**PROBLEM REQUIREMENTS**
Write out exactly the lines from the start of the entries through the one that contains "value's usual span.", including both.

**EXCERPTED DATA**
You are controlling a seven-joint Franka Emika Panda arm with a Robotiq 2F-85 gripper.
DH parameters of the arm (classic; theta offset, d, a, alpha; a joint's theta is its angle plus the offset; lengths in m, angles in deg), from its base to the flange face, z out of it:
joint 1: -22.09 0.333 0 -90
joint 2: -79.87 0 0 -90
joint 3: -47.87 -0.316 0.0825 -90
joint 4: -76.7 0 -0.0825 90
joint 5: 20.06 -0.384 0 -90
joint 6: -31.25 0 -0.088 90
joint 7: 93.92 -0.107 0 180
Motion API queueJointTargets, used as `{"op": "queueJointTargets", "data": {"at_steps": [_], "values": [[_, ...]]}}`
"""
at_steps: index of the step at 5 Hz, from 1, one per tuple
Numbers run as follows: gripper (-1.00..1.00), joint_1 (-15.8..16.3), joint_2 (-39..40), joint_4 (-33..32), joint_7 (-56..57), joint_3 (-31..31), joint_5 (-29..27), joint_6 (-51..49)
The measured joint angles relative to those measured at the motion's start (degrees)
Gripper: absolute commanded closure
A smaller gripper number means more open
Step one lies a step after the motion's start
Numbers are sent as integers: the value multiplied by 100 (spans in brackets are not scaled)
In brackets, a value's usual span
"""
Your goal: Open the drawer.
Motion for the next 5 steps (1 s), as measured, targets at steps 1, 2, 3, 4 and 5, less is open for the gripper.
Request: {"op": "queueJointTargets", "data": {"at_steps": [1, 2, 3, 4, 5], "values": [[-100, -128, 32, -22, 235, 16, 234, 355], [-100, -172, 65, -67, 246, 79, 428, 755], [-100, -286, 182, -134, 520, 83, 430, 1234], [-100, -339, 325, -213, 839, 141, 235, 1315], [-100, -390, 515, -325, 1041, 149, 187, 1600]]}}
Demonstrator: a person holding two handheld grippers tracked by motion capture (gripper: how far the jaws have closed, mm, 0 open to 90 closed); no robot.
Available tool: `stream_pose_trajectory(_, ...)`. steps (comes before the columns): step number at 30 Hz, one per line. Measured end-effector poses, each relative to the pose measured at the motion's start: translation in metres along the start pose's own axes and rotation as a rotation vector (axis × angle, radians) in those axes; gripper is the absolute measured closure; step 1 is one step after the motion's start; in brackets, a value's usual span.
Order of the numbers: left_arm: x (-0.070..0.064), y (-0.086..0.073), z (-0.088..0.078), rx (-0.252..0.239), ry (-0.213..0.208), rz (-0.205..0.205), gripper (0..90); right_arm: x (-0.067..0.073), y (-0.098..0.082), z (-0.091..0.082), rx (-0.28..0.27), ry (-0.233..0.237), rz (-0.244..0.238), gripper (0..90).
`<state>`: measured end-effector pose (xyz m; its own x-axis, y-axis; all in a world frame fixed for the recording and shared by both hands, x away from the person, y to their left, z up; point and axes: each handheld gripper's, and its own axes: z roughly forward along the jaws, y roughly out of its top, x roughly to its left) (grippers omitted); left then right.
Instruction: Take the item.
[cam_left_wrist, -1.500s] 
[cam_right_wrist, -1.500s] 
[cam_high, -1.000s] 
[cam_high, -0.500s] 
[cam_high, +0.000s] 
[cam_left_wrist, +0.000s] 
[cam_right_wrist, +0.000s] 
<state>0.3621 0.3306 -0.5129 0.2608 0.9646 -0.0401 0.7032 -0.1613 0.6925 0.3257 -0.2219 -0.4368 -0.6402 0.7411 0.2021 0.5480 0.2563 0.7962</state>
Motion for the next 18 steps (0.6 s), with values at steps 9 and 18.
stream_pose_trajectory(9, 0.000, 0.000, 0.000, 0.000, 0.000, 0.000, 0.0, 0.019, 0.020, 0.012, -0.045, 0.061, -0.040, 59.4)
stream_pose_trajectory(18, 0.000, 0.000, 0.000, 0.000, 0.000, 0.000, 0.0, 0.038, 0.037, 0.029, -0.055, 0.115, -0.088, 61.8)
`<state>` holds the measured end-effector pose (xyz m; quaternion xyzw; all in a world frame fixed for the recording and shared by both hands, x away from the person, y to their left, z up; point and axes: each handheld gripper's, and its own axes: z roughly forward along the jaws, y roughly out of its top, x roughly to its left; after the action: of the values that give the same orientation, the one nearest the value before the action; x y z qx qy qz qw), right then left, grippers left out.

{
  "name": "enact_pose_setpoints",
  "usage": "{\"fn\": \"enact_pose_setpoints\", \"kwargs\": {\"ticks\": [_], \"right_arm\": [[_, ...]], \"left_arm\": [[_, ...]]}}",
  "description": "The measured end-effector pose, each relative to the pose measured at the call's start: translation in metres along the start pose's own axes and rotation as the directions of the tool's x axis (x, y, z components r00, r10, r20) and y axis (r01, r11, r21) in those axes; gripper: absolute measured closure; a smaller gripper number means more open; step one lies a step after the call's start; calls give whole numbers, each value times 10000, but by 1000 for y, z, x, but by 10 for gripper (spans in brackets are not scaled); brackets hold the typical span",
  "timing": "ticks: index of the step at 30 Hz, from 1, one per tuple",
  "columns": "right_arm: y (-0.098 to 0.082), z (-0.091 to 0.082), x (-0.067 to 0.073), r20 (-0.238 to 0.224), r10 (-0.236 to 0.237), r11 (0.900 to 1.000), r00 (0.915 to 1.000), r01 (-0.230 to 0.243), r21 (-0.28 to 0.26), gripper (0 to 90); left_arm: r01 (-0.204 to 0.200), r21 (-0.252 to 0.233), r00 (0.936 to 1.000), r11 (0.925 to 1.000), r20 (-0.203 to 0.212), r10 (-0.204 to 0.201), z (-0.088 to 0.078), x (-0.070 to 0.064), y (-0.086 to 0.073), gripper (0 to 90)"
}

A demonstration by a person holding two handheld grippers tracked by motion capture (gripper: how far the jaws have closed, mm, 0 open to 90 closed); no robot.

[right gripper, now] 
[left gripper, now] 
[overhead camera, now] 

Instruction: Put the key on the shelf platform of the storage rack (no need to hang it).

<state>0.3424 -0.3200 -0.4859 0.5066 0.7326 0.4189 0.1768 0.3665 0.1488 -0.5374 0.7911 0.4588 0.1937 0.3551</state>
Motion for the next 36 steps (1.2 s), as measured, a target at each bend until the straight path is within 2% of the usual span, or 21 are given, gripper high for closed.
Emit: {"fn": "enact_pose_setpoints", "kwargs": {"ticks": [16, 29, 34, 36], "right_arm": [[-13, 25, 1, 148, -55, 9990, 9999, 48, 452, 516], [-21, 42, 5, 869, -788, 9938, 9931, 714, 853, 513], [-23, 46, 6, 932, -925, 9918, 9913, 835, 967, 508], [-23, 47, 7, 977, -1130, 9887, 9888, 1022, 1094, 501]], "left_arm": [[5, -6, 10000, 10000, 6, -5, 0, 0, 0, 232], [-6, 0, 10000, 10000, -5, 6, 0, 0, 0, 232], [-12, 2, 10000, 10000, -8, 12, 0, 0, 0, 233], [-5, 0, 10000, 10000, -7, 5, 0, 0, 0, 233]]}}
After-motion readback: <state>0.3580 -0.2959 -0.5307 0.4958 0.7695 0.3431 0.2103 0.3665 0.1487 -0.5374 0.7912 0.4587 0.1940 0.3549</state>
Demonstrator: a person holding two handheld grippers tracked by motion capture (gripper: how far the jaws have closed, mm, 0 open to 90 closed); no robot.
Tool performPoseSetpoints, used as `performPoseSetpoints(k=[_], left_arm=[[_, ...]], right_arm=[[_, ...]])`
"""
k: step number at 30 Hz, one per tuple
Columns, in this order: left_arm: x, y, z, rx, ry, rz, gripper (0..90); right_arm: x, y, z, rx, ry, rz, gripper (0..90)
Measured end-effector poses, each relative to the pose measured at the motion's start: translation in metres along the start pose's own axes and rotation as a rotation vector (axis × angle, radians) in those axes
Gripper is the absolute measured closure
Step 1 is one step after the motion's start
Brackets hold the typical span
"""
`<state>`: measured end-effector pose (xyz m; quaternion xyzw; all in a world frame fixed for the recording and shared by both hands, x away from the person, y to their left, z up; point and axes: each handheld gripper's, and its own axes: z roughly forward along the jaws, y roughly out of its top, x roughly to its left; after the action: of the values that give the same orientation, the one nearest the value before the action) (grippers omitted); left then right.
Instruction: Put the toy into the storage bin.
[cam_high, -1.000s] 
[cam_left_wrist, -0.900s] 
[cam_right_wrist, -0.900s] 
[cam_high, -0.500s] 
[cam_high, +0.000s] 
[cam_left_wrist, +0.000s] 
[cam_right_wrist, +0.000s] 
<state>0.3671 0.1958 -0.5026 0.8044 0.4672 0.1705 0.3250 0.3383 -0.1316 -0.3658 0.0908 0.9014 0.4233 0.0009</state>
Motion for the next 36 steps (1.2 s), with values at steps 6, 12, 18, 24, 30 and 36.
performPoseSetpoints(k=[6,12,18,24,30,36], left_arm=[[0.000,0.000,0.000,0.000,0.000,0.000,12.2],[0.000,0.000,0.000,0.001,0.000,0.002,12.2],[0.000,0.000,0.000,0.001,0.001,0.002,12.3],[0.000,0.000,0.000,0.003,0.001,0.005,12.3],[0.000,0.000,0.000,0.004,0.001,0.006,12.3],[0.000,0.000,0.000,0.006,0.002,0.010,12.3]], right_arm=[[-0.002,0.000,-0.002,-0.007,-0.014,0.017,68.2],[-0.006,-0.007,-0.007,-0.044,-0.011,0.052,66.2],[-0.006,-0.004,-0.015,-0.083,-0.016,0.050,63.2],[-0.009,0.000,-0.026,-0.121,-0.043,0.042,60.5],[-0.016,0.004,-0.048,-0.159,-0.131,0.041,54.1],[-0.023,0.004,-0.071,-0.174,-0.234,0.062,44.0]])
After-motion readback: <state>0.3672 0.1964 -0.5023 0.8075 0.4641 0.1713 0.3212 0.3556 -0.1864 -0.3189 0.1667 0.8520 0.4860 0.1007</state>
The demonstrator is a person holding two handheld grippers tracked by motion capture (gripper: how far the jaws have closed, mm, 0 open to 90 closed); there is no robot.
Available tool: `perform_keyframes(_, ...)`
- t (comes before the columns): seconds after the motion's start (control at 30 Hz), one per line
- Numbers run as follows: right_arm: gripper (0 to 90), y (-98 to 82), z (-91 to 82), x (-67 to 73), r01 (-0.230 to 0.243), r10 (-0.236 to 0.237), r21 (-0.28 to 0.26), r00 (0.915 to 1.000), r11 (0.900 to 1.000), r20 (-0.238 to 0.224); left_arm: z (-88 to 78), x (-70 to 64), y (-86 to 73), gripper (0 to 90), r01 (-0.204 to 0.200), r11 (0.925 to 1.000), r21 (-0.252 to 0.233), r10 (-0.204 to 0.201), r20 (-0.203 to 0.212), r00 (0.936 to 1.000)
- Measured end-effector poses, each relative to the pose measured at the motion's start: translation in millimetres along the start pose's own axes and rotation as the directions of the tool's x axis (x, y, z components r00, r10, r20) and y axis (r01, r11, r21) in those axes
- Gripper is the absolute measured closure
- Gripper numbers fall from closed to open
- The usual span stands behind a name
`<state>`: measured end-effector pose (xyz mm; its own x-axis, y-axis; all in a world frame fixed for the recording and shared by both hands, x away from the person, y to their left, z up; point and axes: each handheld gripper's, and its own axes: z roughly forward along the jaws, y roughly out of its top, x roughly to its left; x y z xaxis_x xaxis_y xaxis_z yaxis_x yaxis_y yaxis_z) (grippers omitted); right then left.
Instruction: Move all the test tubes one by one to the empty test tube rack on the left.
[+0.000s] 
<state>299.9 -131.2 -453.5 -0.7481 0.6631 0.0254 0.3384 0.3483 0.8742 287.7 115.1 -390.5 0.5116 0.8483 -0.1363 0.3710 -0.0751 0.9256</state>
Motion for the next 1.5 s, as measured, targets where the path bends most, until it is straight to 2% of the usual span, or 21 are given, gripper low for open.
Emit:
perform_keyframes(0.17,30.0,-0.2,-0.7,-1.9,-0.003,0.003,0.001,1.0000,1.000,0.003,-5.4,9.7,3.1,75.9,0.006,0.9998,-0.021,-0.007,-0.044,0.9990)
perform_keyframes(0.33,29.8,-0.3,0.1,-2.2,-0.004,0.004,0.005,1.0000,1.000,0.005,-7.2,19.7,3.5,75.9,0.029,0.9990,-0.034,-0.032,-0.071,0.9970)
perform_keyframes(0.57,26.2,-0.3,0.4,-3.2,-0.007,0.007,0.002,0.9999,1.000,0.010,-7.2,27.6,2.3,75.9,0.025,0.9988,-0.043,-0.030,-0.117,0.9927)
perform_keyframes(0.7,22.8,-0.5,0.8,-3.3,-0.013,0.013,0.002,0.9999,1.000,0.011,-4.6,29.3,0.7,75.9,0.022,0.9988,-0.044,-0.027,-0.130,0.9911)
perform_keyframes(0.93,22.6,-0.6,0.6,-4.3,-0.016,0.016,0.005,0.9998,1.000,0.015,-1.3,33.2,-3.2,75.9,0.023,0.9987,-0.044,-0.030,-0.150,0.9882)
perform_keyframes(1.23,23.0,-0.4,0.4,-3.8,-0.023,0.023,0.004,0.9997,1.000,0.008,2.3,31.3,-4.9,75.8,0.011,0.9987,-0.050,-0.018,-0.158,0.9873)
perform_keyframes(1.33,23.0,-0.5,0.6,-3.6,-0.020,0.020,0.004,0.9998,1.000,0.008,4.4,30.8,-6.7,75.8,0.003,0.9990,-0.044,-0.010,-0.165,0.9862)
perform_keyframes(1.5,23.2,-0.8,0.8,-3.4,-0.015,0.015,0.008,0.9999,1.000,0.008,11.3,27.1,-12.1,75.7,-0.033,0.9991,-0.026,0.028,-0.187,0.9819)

**RESPONSE AREA**
You are controlling a seven-joint Franka Emika Panda arm with a Robotiq 2F-85 gripper.
DH parameters of the arm (classic; theta offset, d, a, alpha; a joint's theta is its angle plus the offset; lengths in m, angles in deg), from its base to the flange face, z out of it:
joint 1: -22.09 0.333 0 -90
joint 2: -79.87 0 0 -90
joint 3: -47.87 -0.316 0.0825 -90
joint 4: -76.7 0 -0.0825 90
joint 5: 20.06 -0.384 0 -90
joint 6: -31.25 0 -0.088 90
joint 7: 93.92 -0.107 0 180
Motion API queueJointTargets, used as `{"op": "queueJointTargets", "data": {"at_steps": [_], "values": [[_, ...]]}}`
"""
at_steps: index of the step at 5 Hz, from 1, one per tuple
Numbers run as follows: gripper (-1.00..1.00), joint_1 (-15.8..16.3), joint_2 (-39..40), joint_4 (-33..32), joint_7 (-56..57), joint_3 (-31..31), joint_5 (-29..27), joint_6 (-51..49)
The measured joint angles relative to those measured at the motion's start (degrees)
Gripper: absolute commanded closure
A smaller gripper number means more open
Step one lies a step after the motion's start
Numbers are sent as integers: the value multiplied by 100 (spans in brackets are not scaled)
In brackets, a value's usual span
"""
Your goal: Open the drawer.
Motion for the next 5 steps (1 s), as measured, targets at steps 1, 2, 3, 4 and 5, less is open for the gripper.
Request: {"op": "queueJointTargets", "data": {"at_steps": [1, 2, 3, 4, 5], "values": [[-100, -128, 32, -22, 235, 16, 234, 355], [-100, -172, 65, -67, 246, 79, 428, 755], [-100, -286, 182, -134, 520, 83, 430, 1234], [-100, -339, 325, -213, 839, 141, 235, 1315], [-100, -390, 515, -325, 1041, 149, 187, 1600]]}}
Demonstrator: a person holding two handheld grippers tracked by motion capture (gripper: how far the jaws have closed, mm, 0 open to 90 closed); no robot.
Available tool: `stream_pose_trajectory(_, ...)`. steps (comes before the columns): step number at 30 Hz, one per line. Measured end-effector poses, each relative to the pose measured at the motion's start: translation in metres along the start pose's own axes and rotation as a rotation vector (axis × angle, radians) in those axes; gripper is the absolute measured closure; step 1 is one step after the motion's start; in brackets, a value's usual span.

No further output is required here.